▶ [WORK INSTRUCTIONS] Lines below starting with the line with "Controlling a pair" and going on through the line with "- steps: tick" must be output exactly; the rest of the records must be left out.

▶ [DATASET EXCERPTS]
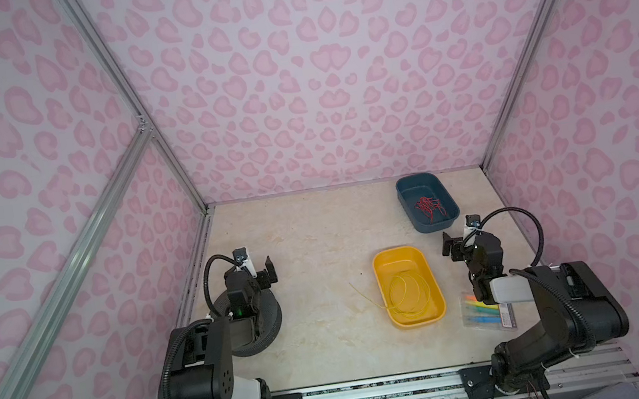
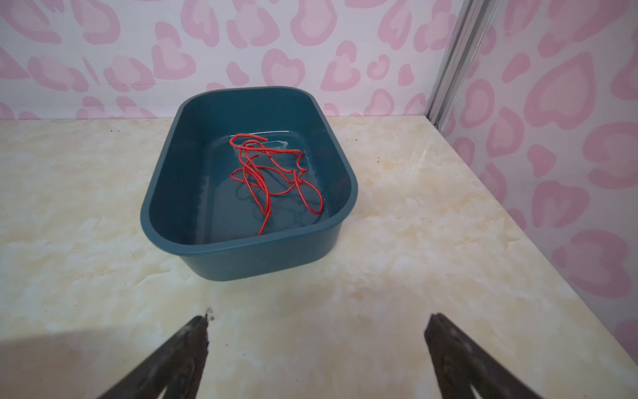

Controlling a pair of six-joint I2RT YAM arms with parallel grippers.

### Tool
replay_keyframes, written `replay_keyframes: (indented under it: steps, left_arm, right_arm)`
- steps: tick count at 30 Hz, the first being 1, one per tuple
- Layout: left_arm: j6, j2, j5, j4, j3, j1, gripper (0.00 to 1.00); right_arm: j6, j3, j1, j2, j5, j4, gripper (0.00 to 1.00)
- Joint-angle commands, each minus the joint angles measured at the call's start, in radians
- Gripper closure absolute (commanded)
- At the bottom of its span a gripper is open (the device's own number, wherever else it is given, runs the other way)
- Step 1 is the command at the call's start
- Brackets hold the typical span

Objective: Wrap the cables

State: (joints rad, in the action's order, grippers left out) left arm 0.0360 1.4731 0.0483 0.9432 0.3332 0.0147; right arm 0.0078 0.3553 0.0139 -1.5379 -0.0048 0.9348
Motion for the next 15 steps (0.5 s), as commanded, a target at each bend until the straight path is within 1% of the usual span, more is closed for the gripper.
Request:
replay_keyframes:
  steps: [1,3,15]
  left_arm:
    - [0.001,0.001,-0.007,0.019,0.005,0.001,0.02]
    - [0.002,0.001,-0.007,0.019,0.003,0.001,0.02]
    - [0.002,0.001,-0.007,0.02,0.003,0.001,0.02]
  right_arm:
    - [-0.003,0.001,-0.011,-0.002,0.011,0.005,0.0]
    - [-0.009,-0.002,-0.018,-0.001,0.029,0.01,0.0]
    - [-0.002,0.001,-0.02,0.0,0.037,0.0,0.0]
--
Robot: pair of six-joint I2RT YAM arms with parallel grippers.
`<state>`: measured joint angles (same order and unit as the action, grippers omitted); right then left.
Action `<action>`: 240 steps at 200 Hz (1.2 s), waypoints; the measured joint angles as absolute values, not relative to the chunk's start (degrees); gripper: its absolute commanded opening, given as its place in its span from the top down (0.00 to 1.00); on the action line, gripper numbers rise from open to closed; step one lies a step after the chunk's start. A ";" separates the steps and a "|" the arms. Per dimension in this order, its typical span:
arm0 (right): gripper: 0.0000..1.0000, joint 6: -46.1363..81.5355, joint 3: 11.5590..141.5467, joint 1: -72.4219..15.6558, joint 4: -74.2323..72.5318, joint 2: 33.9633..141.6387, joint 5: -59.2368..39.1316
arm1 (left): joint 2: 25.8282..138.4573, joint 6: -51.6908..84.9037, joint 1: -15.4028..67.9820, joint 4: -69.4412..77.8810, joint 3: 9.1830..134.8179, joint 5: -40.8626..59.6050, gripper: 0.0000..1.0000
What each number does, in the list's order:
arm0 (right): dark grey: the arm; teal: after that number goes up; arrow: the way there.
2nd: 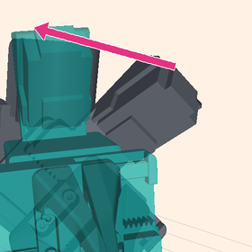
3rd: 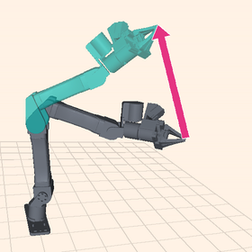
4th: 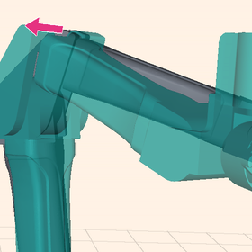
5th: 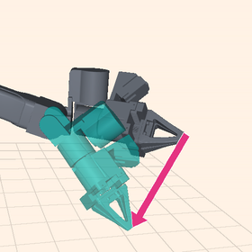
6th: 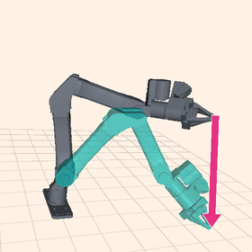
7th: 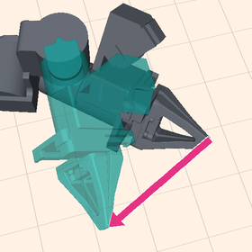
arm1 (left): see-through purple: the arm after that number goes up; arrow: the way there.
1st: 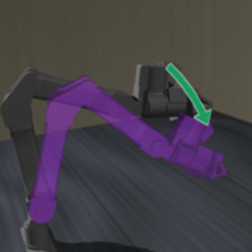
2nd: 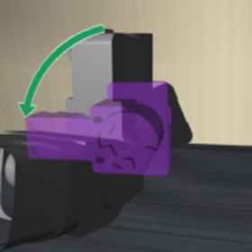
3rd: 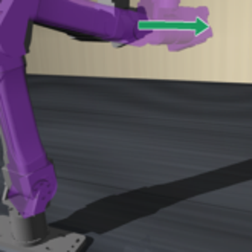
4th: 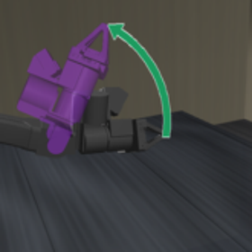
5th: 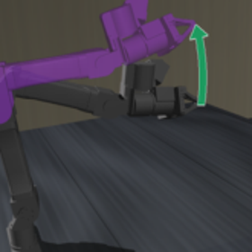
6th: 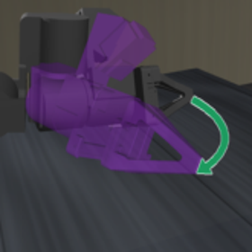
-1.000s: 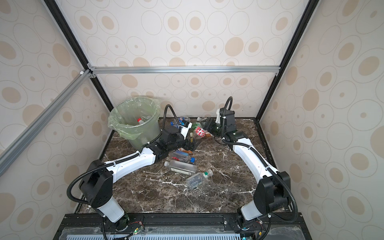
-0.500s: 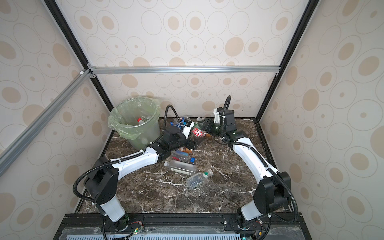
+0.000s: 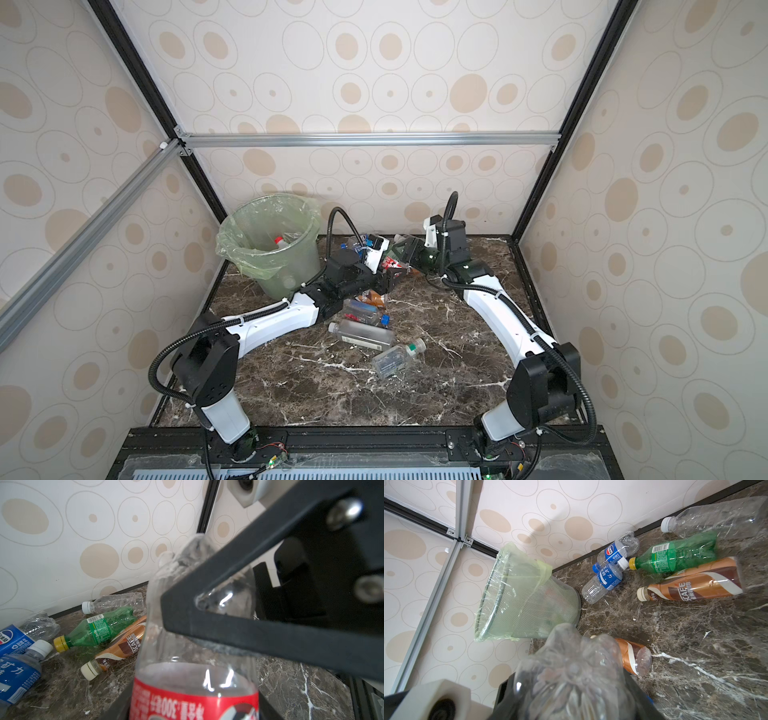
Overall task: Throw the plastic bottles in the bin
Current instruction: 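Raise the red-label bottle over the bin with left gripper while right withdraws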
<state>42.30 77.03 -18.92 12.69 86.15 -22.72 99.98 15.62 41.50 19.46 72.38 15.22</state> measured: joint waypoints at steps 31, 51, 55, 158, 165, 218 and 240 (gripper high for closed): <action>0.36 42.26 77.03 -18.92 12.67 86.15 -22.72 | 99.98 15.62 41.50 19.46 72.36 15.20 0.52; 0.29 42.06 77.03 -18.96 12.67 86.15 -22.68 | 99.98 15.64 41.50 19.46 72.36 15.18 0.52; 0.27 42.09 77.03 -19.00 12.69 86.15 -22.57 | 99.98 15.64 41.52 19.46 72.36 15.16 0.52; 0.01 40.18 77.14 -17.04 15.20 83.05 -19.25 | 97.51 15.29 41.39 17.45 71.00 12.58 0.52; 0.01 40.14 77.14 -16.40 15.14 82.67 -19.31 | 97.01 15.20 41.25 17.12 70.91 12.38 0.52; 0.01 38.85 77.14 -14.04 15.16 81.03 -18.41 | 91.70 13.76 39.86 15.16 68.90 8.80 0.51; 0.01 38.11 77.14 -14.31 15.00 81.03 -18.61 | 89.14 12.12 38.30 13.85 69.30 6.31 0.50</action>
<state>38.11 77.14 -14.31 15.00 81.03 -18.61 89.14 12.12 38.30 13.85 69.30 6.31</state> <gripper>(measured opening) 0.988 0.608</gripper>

▶ [YOUR SOLUTION]
Controlling a pair of six-joint I2RT YAM arms with parallel grippers.

### Tool
replay_keyframes, written `replay_keyframes: (indented under it: steps, left_arm, right_arm)`
- steps: tick count at 30 Hz, the first being 1, one per tuple

Work on this exercise is now finished.